Não houve entendimento para análise, nesta terça-feira (4), da MP 739/2016, que determinou a revisão dos auxílios-doença e aposentadorias por invalidez. O objetivo da medida, segundo o governo, é reduzir os benefícios por incapacidade que estão há mais de dois anos sem passar por perícia médica.


O texto chegou a ser lido pelo relator, o deputado federal Pedro Fernandes (PTB-MA), mesmo em meio a protestos de outros membros da comissão mista, que alegavam baixo quórum. Os parlamentares também questionaram a eleição do deputado Jones Martins (PMDB-RS) para a vice-presidência da comissão.


A MP permite que o aposentado por invalidez ou auxílio-doença seja convocado a qualquer momento para a realização de perícia médica.

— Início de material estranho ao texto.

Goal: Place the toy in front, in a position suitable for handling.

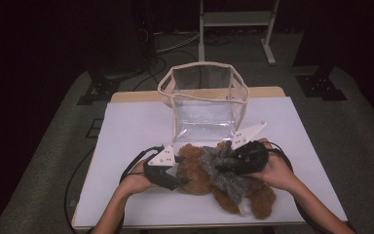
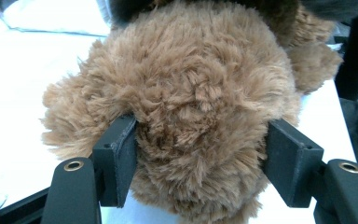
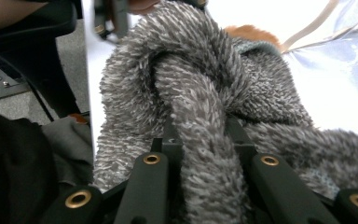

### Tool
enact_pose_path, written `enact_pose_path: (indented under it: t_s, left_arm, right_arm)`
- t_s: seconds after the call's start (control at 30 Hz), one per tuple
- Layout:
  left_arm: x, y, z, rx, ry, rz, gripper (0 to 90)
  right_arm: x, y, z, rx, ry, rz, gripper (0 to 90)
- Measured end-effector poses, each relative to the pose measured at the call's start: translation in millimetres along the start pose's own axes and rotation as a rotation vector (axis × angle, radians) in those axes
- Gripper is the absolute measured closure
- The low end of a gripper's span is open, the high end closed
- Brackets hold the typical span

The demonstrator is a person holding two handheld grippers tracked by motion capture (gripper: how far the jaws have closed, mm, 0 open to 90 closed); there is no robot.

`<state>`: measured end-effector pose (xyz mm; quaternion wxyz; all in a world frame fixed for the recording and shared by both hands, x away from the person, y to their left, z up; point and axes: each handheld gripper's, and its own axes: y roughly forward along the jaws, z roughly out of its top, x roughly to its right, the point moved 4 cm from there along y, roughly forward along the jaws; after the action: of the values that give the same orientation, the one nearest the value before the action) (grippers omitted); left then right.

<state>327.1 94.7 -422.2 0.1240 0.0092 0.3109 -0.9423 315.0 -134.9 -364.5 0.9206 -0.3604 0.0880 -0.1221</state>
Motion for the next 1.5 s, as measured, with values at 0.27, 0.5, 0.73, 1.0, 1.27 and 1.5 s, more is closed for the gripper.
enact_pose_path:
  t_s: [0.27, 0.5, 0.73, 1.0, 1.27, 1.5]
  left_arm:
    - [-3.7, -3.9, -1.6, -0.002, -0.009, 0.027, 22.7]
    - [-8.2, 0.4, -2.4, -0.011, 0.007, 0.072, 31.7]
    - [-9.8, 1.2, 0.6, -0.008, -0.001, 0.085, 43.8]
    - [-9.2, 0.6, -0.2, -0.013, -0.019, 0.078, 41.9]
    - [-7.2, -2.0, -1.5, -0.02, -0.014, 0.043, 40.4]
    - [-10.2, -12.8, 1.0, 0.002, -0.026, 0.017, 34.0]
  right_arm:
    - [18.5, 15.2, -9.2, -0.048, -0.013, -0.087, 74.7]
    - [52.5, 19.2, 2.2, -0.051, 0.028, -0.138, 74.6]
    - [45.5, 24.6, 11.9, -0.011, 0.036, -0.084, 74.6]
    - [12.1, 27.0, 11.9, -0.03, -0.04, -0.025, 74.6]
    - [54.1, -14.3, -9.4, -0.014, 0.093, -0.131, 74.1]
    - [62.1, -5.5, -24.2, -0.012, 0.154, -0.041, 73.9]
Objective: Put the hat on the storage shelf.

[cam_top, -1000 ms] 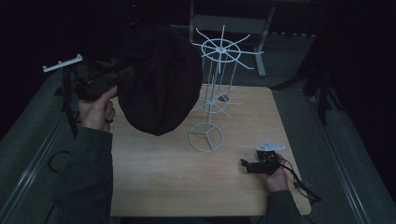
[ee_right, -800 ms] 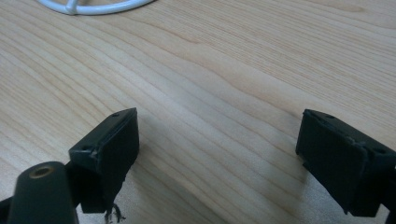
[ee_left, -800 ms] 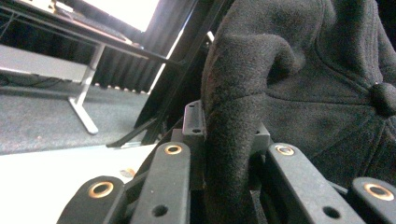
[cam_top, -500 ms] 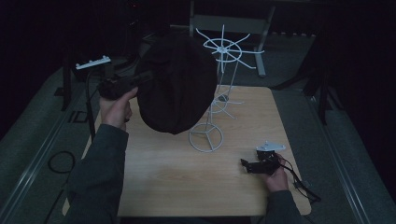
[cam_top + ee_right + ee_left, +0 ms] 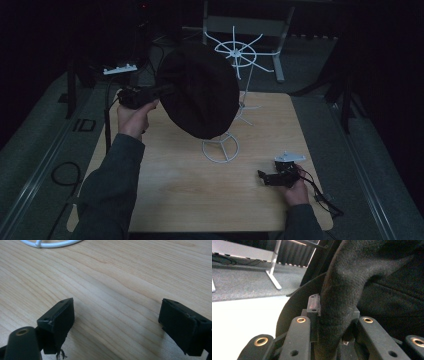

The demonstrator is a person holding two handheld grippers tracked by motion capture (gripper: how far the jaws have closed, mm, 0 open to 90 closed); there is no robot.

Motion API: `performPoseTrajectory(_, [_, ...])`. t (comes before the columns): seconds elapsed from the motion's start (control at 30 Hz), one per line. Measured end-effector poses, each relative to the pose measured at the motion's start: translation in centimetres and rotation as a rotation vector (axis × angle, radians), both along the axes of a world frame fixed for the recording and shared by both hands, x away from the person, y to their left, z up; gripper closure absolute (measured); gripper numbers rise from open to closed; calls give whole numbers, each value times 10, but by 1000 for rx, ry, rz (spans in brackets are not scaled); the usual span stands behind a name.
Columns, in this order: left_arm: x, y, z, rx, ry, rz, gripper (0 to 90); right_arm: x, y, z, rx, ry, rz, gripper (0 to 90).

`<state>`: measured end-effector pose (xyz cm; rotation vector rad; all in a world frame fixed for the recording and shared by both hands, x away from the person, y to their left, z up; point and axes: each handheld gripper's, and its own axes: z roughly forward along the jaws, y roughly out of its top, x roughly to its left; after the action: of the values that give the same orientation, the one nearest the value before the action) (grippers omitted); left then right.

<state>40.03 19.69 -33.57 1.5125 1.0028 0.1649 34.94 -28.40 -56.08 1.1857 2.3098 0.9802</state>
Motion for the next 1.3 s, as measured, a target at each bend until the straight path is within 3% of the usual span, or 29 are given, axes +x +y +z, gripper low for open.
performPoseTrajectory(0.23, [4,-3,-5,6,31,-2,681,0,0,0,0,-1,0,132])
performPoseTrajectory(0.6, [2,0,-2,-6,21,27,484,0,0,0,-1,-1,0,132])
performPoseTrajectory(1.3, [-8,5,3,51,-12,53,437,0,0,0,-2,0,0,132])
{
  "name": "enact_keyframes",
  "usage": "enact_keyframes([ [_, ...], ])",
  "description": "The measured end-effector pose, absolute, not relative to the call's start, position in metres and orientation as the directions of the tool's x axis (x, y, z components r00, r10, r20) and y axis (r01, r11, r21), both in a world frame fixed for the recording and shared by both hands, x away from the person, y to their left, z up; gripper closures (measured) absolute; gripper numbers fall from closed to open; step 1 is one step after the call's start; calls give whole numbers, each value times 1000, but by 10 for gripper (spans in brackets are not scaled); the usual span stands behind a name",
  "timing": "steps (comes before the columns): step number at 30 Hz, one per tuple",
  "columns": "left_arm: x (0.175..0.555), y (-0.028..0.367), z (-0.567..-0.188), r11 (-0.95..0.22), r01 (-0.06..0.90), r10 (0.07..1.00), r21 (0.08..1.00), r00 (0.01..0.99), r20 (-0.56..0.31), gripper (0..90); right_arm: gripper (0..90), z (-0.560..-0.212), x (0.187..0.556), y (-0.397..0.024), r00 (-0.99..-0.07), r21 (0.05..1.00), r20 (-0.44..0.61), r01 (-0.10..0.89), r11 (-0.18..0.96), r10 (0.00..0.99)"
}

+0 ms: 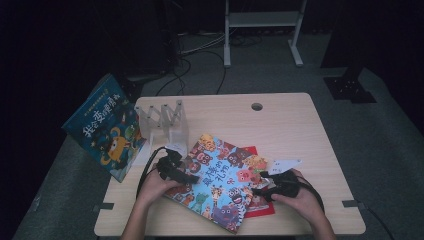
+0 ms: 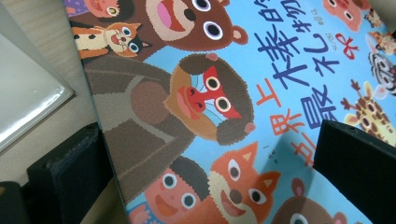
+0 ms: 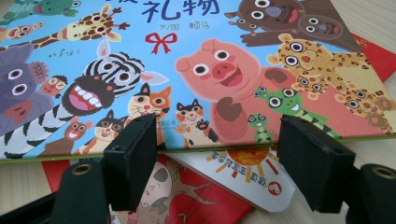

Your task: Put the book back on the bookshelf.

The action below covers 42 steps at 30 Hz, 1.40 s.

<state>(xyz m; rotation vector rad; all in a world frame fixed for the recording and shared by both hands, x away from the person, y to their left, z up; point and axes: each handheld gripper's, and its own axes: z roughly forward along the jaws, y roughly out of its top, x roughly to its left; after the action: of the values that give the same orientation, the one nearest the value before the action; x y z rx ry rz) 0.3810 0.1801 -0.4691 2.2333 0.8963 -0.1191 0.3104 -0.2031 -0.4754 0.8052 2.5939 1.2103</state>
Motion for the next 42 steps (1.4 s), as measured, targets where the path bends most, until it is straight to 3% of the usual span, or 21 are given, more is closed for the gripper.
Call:
enact_keyframes([
  [15, 380, 181, -425, -502, 589, 554, 633, 781, -288, 1, 264, -478, 312, -200, -828, 758, 89, 417, 502, 553],
  [23, 380, 179, -390, -519, 526, 510, 674, 823, -249, 60, 264, -478, 312, -197, -822, 755, 90, 424, 500, 562],
  [34, 390, 176, -347, -535, 471, 472, 701, 855, -213, 177, 264, -477, 317, -181, -800, 747, 86, 447, 493, 594],
  [42, 392, 172, -318, -547, 421, 436, 723, 881, -183, 316, 265, -479, 320, -165, -782, 755, 86, 456, 471, 618],
])
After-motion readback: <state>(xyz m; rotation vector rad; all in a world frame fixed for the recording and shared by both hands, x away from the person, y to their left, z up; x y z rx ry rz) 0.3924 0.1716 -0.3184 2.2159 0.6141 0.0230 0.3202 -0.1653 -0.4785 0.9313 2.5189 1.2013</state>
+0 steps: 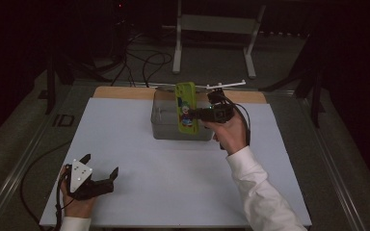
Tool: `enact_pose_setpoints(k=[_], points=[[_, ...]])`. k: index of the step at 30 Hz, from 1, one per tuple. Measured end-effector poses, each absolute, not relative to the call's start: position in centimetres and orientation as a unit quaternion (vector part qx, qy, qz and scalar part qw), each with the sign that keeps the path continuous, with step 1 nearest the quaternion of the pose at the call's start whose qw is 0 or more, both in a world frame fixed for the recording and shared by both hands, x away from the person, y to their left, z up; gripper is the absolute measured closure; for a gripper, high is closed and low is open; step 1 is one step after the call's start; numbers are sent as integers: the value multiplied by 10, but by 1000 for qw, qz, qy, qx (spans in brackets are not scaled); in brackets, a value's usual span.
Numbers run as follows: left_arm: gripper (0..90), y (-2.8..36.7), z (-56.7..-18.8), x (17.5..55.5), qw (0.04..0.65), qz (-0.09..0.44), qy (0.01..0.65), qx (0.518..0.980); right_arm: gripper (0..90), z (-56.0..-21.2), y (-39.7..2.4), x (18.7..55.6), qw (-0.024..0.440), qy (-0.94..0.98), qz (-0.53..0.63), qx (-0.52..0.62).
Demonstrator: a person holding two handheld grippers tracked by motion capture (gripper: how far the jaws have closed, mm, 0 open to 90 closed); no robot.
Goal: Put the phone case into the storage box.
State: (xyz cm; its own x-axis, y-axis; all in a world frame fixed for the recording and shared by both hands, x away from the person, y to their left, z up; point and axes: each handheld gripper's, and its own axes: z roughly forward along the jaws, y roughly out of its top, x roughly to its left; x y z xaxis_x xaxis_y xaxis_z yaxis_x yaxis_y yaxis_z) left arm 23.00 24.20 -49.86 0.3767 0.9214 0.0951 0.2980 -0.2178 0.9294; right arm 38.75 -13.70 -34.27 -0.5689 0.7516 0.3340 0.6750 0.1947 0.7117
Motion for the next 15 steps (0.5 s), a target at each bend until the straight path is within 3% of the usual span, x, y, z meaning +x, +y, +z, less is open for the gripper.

Também estabelece que o auxílio-doença seja concedido com a previsão de seu termo final. Do contrário, terá duração de 120 dias, devendo sua prorrogação ser requerida pelo segurado.


A medida institui ainda o Bônus Especial de Desempenho Institucional por Perícia Médica em Benefícios por Incapacidade, no valor de R$ 60, por perícia realizada em benefícios não periciados pelo INSS há mais de dois anos. O gasto anual do governo com os benefícios por incapacidade é de R$ 6,3 bilhões. Já a despesa com auxílio-doença chegou a R$ 23,2 bilhões em 2015, quase o dobro do gasto em 2005 (R$ 12,5 bilhões).


O deputado Ságuas Moraes (PT-MT) apresentou requerimento de audiência pública para instruir a matéria. O prazo de vigência da MP 739/2016 se encerra no dia 4 de novembro, caso não seja votada na Câmara dos Deputados e no Senado Federal.